As though by instinct, he looked up to the window, and their eyes met. He raised his hat with the courtly grace of a gentleman, forgetting for an instant the situation and the consequences that may accrue to her he saluted. The glance of the crowd followed his gesture, and many caught sight of the pale girl and beheld her throw a rose to the handsome prisoner. It fell wide of him for whom it was meant; indeed, he did not see the flower fall. It dropped among the crowd, and would have been trampled in the mud beneath the feet of those who hated her lover had not Geoffrey Ripon darted from the ranks and snatched it up to his infinite peril, for the trooper at his side struck him with the butt of his carbine. "See," he said to Dacre, who was stalking on in unconscious revery; "see, she has thrown you a rose.
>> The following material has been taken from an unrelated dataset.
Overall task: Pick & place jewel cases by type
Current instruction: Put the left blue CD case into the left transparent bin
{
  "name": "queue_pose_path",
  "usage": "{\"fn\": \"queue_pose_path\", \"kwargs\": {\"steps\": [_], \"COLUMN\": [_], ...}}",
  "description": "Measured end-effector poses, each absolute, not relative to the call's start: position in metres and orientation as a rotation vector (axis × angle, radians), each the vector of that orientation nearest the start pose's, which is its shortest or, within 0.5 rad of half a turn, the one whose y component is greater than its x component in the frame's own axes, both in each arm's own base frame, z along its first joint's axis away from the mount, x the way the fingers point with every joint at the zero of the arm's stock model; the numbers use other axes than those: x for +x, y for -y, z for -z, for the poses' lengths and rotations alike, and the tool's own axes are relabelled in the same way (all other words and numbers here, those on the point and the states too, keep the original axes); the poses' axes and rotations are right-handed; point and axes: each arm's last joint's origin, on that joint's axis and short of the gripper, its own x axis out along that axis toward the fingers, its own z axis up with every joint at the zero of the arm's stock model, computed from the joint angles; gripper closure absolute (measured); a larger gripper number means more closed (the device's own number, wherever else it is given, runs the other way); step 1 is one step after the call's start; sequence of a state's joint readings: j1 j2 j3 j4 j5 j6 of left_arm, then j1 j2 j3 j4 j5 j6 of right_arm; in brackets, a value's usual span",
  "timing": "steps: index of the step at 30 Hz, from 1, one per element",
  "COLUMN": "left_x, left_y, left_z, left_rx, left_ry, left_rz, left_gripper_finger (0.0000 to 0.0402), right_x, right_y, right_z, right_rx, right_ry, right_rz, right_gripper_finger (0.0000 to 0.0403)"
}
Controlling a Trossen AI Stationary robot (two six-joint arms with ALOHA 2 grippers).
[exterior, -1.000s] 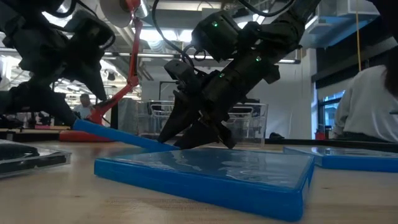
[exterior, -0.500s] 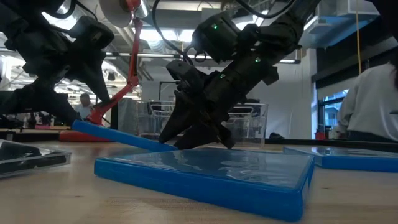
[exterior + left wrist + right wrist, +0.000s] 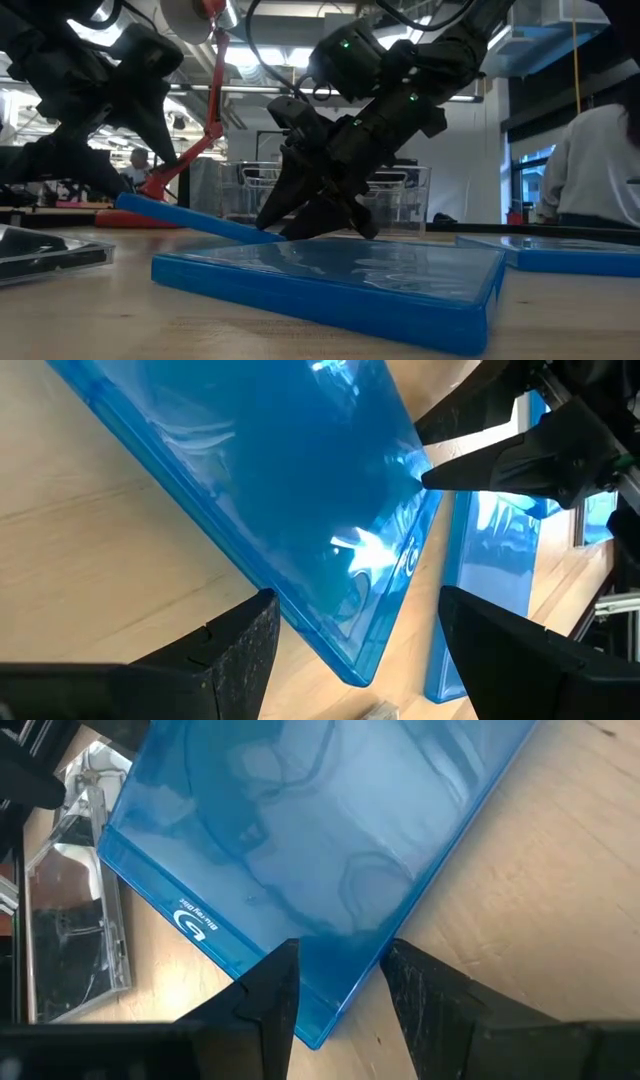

Be of good cheer, man." And Geoffrey could not help thinking that if the one he loved had dropped a rose at his feet, how slight a thing his present plight would seem.
But Richard Lincoln saw her action, and, with a start of anger, he said, "That man is a traitor, Mary. And yet you are my daughter."
Those of his friends standing near had failed to notice her throw the rose, nor did they now heed the blush which mantled her face as she looked up at their leader.
"I know it, father; but I love him," she whispered, and she would have fainted had not Lincoln supported her with his strong arms and led her from the room.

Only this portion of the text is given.